もう11月も半ばだよ。まわりはもうみんな神輿草になってるよ。ねぇ、大丈夫なの。
なんて。まあ。大きなお世話もいいところだけれど。

神輿草というのは、ゲンノショウコの別名。最近知った。こちらもネット調べ。
花が終わり、できた果実は種を飛ばすために弾ける。その弾けた後の、五方向に広がって先をくるんとまるめた姿がお神輿の屋根に似ていることからそう呼ばれているそう。まるまった先に、飛ばなかった小さな種を抱いていたりして。これがまた、花に劣らず美しい佇まいをしている。

好きな花は、と訊かれたら、マツヨイグサと、このゲンノショウコの名を挙げる。
道端の草陰にそっと咲くその花を、わたしは長いこと見過ごしていた。
いま思えば、草刈り機を振り回すたび、知らずに刈っていただろう。
じゃあ、どうしてその花を好きになったかと言えば。
大好きないぬがカタチを無くしたさみしさを、そっと、埋めてくれたからだろうか。

数年前の冬の終わりに、おじいちゃんだったいぬが逝ってしまって。
残されたわたしともう一頭のいぬは、変わらず連れ立って散歩を繰り返していた。
夏のはじめ、よく、おじいちゃんだったいぬが座り込んで気持ちよさそうに日光浴をしていた辺りに、小さな白い花がひとつ咲いていた。
なんだかいつだか見たような気もするけれど、とおもいながら、それまでは気にも留めていなかったその花を、わたしは写真に収めて帰った。

写真にして持ち帰った花には6枚の花びらがあった。
ここで、あれ?と思った方は、お花が好きな方かもしれない。それとも、薬草に詳しい方だろうか。
6月に咲く白くて花びら6枚の花。いくら探してみてもその花が見つからない。ネット調べ。
納得する答えに行き着くまで、あの時、何日かかったんだっけかな。
数日後、ああ、この花は少し変わっているんだな、とやっと気づいた。

ゲンノショウコの花びらは、通常5枚。
きっとね、気落ちしてなにもする気になれずにいたわたしに、おじいちゃんだったいぬが空から放ってくれたきっかけだったとおもう。
本当に、夢中で調べたもの、あの時。どうしてもその花の名前が知りたくて。
特徴的な紫色のラインを見れば分かりそうなものなのにといまならおもいもするけれど。あの時は、6枚の花びらにこだわっていたなあ。なぜだろう。不思議。

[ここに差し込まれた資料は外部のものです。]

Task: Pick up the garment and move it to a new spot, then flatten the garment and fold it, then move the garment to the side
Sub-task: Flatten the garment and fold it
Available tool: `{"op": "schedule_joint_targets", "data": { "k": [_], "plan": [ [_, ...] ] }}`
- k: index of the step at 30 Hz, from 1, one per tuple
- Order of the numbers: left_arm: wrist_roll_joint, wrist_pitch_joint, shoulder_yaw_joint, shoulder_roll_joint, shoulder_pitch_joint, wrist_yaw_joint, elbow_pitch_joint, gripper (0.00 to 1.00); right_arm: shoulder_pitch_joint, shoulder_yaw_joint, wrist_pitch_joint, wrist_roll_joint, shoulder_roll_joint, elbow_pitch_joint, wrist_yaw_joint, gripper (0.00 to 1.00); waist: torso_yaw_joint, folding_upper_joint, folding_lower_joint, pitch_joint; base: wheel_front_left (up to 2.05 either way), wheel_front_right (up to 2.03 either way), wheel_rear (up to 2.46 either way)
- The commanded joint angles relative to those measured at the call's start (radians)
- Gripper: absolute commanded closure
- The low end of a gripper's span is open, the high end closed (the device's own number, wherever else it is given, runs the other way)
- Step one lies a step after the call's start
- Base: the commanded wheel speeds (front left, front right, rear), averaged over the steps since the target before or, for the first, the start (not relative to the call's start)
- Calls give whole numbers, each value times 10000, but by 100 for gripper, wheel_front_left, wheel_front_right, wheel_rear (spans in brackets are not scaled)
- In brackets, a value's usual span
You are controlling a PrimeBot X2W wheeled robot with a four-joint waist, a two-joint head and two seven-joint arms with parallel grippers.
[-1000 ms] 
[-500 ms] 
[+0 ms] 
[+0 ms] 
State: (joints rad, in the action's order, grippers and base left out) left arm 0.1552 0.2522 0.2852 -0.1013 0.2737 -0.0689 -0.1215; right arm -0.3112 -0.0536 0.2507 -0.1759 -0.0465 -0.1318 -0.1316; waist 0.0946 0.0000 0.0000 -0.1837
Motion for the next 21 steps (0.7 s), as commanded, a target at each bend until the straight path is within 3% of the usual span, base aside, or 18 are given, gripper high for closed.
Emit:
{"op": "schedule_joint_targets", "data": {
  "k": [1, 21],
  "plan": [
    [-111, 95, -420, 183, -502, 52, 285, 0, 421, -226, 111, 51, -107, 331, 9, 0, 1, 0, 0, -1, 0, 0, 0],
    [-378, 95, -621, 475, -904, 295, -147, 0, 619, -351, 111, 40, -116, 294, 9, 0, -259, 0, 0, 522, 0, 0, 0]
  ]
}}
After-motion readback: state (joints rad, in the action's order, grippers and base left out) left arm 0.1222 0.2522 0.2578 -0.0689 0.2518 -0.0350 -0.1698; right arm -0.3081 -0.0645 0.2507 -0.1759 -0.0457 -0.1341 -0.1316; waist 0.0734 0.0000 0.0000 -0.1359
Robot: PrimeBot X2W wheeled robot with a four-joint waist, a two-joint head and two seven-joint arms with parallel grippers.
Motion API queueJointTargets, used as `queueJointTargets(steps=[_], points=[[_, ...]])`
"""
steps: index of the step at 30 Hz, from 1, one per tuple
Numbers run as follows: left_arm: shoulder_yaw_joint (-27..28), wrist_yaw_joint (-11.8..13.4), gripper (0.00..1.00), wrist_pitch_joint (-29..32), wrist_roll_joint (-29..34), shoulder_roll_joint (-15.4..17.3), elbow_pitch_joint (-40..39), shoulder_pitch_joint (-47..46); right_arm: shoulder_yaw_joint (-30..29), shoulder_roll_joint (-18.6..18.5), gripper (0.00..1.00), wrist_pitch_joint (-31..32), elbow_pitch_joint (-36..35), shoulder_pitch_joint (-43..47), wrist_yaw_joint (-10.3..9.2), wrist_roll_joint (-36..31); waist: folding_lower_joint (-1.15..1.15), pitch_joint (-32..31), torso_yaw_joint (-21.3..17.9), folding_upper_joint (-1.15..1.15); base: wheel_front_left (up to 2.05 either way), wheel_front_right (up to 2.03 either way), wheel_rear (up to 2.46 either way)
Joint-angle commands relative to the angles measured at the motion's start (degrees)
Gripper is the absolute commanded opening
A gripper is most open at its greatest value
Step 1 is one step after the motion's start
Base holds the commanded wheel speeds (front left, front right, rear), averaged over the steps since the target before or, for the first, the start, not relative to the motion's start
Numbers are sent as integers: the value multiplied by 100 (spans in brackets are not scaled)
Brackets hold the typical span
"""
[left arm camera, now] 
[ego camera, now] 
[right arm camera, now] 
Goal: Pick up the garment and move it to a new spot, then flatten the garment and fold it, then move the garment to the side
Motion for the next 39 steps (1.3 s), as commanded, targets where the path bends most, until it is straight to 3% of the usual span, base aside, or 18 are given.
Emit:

とにかく、そうして、わたしはこの花が好きになり、それをきっかけに、ばかみたいに花の写真を撮るようになった。
いまじゃあ、いぬの写真より花の方が多い。
いぬの姿はひとつだけれど、花は毎年無数に咲くしね。
この3年で撮り溜めた花の写真は、ずっとわたしを支えてくれている。
ああ。なんか、やだな。こんなありきたりな言い方。

ところで。
さあ、またやって来る花の咲かない冬をどうしよう。
今年はやたらと落葉に目を凝らすようになった。
花は無くても、色は変わらずあるんだなあ。
だからさ、もう花はおやすみにしていいんだよ、ゲンノショウコ。
祈るように願ってしまう。
岩陰に震えるようにして咲く花が、なんだか痛々しくて。見ていられなくて。
傲慢だよね、ほんと、にんげんてさ。

来年また会おうよ。必ず探すから。
大好きな花です。ゲンノショウコ。